The good news is that the illegal killing of some of the world’s most endangered mammals will top the agenda at next week’s conservation summit. But there the good news ends. Attempts to control poaching are failing, rhino and elephant numbers across Africa are being devastated, and unless the Convention on International Trade in Endangered Species (Cites) can galvanise global action some populations of these precious animals could be wiped out.
Until recently, efforts to tackle poaching had made some progress. But soaring demand has led to soaring prices. Weight for weight, rhino horn is now more expensive than gold. A single animal can be worth more than a quarter of a million dollars. Is it any wonder that rhino poaching has shot up a staggering fiftyfold in just five years? Meanwhile, global seizures of illegal ivory are also at an all-time high.
There are two problems here, both requiring the same solution. The first is in Vietnam, where the public appetite for rhino has surged thanks to urban myths about its medicinal properties. The second is in China, where the taste for ivory among China’s expanding middle class far outstrips the country’s limited legal supplies. In both cases, the government must act. In Vietnam, that means education programmes spelling out that rhino horn is, chemically, no different from human fingernails. It also means cracking down on trade in rhino horn. Similarly, it is up to Beijing to stamp out China’s vast black market in ivory.
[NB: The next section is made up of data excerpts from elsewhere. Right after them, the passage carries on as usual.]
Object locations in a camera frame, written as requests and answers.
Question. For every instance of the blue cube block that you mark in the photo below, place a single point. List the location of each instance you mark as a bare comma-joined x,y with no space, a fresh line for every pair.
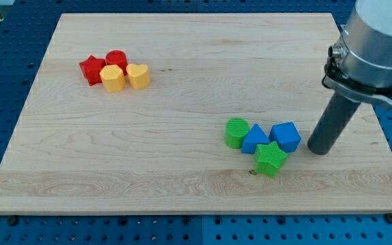
286,135

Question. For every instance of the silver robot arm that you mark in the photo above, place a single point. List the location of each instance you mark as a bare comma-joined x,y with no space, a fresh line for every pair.
359,64

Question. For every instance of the yellow hexagon block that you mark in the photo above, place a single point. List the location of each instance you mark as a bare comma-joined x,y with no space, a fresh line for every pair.
113,78

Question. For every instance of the red cylinder block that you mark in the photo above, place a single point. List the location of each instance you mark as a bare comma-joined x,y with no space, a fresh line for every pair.
119,58

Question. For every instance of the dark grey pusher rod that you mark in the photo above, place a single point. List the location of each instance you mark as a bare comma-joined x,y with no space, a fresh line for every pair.
331,124

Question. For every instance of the green cylinder block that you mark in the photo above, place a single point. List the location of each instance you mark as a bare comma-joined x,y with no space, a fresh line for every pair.
236,129

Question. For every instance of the yellow heart block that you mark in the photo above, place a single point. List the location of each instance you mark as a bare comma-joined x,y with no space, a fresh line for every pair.
139,75

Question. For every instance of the light wooden board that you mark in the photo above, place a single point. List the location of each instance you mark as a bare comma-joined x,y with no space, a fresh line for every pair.
81,150

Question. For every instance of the red star block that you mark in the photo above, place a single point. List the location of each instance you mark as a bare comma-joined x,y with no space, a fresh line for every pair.
91,68

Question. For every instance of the blue triangle block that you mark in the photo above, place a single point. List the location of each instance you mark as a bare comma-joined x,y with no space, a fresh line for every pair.
254,137

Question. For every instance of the green star block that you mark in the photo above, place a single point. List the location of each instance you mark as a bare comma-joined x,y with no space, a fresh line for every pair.
269,158

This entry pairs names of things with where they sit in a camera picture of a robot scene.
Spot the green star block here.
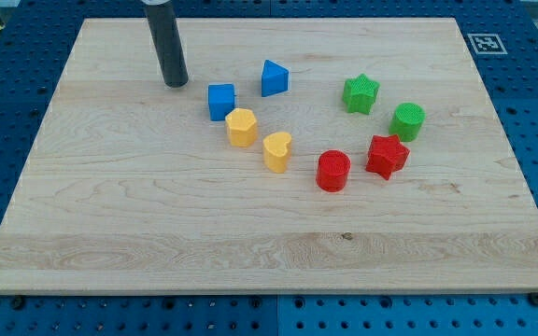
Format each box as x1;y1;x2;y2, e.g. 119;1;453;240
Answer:
342;73;380;115

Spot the white fiducial marker tag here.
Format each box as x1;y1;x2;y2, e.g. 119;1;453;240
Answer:
467;33;507;55

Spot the black bolt front right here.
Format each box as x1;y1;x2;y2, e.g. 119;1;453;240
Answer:
527;292;538;307

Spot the black bolt front left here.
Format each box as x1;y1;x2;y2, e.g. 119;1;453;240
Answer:
10;295;26;311

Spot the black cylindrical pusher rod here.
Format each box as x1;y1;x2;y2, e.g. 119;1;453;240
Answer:
143;0;189;88

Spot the green cylinder block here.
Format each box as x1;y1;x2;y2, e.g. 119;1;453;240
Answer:
389;103;426;142

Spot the black bolt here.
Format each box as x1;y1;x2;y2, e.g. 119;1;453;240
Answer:
10;295;26;311
527;292;538;307

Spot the red star block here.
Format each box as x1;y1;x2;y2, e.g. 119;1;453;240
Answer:
365;134;410;180

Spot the red cylinder block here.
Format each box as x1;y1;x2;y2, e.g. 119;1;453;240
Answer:
316;150;351;192

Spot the yellow hexagon block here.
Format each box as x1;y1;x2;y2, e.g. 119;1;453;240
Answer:
225;108;258;147

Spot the light wooden board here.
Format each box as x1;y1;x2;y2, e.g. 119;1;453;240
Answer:
0;18;538;296

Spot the blue triangle block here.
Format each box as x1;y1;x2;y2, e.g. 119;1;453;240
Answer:
261;60;290;97

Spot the yellow heart block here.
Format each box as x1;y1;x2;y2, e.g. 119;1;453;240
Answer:
262;132;292;174

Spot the blue cube block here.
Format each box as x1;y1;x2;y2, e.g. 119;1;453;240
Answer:
207;84;235;121

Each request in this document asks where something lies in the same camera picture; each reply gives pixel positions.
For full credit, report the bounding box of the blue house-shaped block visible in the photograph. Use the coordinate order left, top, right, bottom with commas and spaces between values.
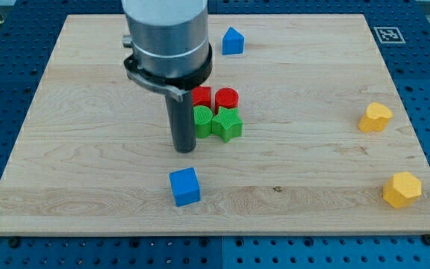
222, 27, 245, 55

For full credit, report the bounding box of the red cylinder block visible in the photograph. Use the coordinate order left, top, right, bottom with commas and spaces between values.
215, 87, 239, 113

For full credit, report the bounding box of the blue cube block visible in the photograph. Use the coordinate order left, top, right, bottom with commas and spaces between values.
169, 167, 201, 207

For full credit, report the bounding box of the white fiducial marker tag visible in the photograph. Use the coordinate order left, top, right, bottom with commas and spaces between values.
374, 26, 405, 44

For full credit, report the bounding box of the green star block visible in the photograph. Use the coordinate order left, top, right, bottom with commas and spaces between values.
211, 106, 243, 143

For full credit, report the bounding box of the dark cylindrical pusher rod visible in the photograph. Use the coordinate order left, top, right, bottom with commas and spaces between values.
166, 91, 196, 153

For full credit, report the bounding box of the yellow hexagon block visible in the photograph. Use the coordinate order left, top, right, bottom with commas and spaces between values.
382, 171, 422, 208

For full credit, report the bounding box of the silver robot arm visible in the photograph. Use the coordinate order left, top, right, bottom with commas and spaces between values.
121, 0, 213, 153

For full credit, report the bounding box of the wooden board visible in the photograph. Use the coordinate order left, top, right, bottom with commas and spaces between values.
0, 14, 430, 237

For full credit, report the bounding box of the black clamp mount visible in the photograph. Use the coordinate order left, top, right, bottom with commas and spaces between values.
124, 44, 213, 102

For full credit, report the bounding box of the green cylinder block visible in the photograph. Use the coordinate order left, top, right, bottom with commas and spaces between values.
193, 105, 214, 138

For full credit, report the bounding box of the yellow heart block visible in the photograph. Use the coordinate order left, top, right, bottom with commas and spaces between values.
358, 102, 393, 132

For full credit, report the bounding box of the red square block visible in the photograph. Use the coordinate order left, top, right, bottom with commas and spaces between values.
192, 86, 212, 108

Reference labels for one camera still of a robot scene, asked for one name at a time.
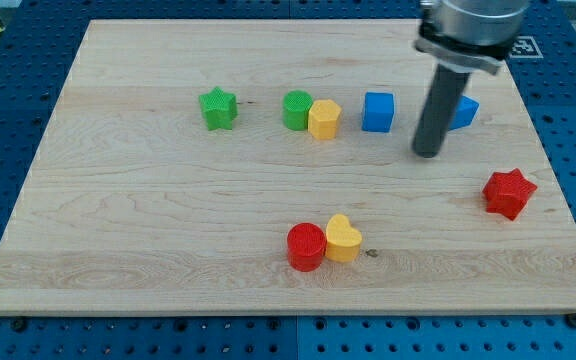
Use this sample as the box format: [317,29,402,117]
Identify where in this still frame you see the yellow heart block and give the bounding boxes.
[325,214,363,263]

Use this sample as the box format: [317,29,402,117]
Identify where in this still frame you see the blue cube block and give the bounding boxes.
[362,92,395,133]

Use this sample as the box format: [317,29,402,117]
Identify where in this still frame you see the blue triangular block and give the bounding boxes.
[449,95,480,130]

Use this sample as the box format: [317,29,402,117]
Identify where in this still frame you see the red star block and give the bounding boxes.
[482,168,538,221]

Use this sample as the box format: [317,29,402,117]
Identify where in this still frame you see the light wooden board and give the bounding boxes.
[0,20,576,316]

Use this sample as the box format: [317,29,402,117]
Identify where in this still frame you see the white fiducial marker tag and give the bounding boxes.
[509,35,543,59]

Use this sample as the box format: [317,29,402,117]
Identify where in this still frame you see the green star block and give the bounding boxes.
[198,87,238,131]

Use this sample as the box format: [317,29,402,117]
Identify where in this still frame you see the yellow hexagon block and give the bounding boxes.
[308,99,342,140]

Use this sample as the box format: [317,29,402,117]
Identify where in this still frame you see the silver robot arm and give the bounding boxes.
[414,0,529,75]

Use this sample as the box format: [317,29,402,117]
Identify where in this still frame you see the green cylinder block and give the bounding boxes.
[282,90,313,131]

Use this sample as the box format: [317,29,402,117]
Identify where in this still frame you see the red cylinder block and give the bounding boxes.
[287,222,327,272]

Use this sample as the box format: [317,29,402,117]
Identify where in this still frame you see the dark grey cylindrical pointer rod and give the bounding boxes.
[412,64,470,158]

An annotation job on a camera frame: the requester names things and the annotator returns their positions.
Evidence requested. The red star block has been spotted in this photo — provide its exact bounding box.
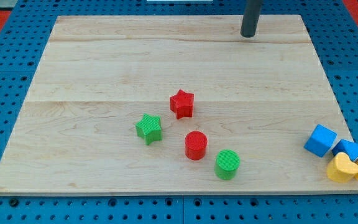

Such are the recommendations to be set out at next week’s Cites conference. It must be hoped that the message gets through. More direct pressure can be applied, through trade sanctions on tropical timber, say. But it must also be hoped such measures are not necessary. Nor is there any time to waste. That Britain’s Wildlife minister points the finger publicly at China and Vietnam emphasises the urgency of the situation. That rhinos were only discovered in Vietnam in 1988, and were extinct there by 2011, must surely focus minds on its gravity.